By Ben Munster
4 min read
The company that issues so-called stablecoin tether, amid a ruinous plummet in the coin’s value against the dollar, has burnt 500 million tether tokens, 52.8% of the token’s total reserve supply. It’s not literally poured gasoline on the poor things—burning tokens means forwarding them to an address for which nobody knows the private key; it’s like a digital asset witness protection scheme.
Tether’s reason for burning the tokens is that it’s simply fulfilling a promise in its original whitepaper; that it would take tokens out of circulation once circulation exceeded demand. Kasper Rasmussen, the Tether-allied Bitfinex's director of communications, asserts that the burn wasn’t an attempt to re-stabilize Tether against the dollar.
Nevertheless, some observers think the burn will balance the books. To burn the coins, Tether first, presumably, had to buy them. By purchasing its own coins for less than a dollar each, the theory goes, Tether’s dollar reserves will adjust to fit the post-burn supply and return stability to the market.
Others suggest Tether had never backed the 500 million coins with real-world dollars as advertised, and must be destroyed to save face.

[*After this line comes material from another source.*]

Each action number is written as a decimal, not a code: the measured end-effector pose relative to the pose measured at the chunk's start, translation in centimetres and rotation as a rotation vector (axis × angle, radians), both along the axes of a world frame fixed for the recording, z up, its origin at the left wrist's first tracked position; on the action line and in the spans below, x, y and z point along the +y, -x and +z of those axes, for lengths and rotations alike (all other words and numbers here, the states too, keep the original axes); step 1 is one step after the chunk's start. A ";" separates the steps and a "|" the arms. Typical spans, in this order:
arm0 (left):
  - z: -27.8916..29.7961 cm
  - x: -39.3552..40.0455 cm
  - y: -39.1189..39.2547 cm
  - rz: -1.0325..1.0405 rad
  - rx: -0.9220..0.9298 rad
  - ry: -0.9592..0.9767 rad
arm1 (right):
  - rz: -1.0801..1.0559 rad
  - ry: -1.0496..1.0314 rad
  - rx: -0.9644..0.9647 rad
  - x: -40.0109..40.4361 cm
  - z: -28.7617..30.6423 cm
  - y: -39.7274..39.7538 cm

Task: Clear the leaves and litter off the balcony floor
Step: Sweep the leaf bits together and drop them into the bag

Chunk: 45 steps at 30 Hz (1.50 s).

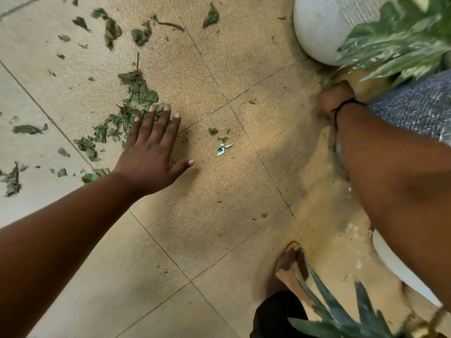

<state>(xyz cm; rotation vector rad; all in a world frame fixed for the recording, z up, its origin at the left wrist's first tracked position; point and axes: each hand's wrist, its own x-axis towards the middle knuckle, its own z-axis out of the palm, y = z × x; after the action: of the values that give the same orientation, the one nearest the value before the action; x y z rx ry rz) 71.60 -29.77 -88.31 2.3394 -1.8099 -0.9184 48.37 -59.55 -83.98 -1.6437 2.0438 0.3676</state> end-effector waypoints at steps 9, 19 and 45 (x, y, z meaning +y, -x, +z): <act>1.6 2.8 0.0 0.133 -0.003 -0.109 | 0.300 -0.065 -0.749 15.2 -3.7 -5.4; 5.0 14.6 -9.5 0.238 -0.082 -0.219 | 0.698 0.066 -0.126 22.5 -8.1 -10.5; 5.4 29.9 -22.1 0.464 -0.025 -0.464 | 0.740 0.139 -0.016 32.4 -7.8 -25.3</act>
<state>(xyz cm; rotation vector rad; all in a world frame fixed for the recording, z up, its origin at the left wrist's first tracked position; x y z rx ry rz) 93.72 0.16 -82.88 2.8580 -1.0472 -1.3328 73.70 -27.14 -91.83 -2.4447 1.4006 0.4553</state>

But there’s another 700-pound Gorilla in the room that no one seems to want to talk about. It’s not been confirmed whether the reserves were adjusted concurrently with the burn. The burnt tokens were forwarded by Bitfinex, which holds a vast supply of tethers, to the so-called “Tether Treasury,” a cold wallet that hosts redundant tethers. It’s unclear whether Bitfinex, which runs Tether’s issuance, bought these tokens itself or simply minted them. If did mint them, that’s a lot of tethers now off the market—with no corresponding adjustment in prices.
This is all typical of the poorly regulated crypto industry. With no clear means of traversing the uncharted, enormously complex digital landscape, companies can basically buy, borrow, and burn with impunity.
Japan, on the other hand, has opted for a novel approach to regulating the crypto industry—let it regulate itself. On Wednesday, the FSA, a Japanese regulatory watchdog, gave the Japan Virtual Currency Exchange Association, a collective of crypto-minded companies, the power to devise, implement and enforce whatever kinds of crypto regulation it can dream up, according to Reuters. An unnamed official with the Exchange told Reuters that it was “better for experts to make rules in a timely manner than bureaucrats do.”
It’s a far cry from the approaches taken up by other crypto-hungry countries. In the US, entrenched institutions like the SEC and the Commodities and Futures Trading Commission insist on managing the crypto dos and don’ts themselves, despite the agencies’ clear unfamiliarity and discomfort with the industry. In China, meanwhile, the country has gone for the scorched earth approach—crypto is simply banned, and blockchain companies must now submit all KYC data to the government.
Elsewhere, companies are figuring out how to keep blockchain technologies compliant with, well, God himself.
Blossom Finance, an Indonesian microfinancing company, is developing “Shariah compliant” bonds. How can a bond be Shariah compliant?
Unfortunately, there’s no cypherpunk revisionist reading of the Qu’ran just yet. The bonds, rather, will simply be a blockchain-based version of a centuries-old “Islamic bond” called a sukuk. Supposedly, sukuks are socially conscious—yield from the bonds is invested in “green” community projects, with any surplus reinvested in the original assets, a self-enriching cycle of financing. That’s what makes them Shariah-compliant. Smart contracts, supposedly, can make this process more seamless, and attract more investors.
It should also help appease the Lord. And if he doesn’t invest, who will?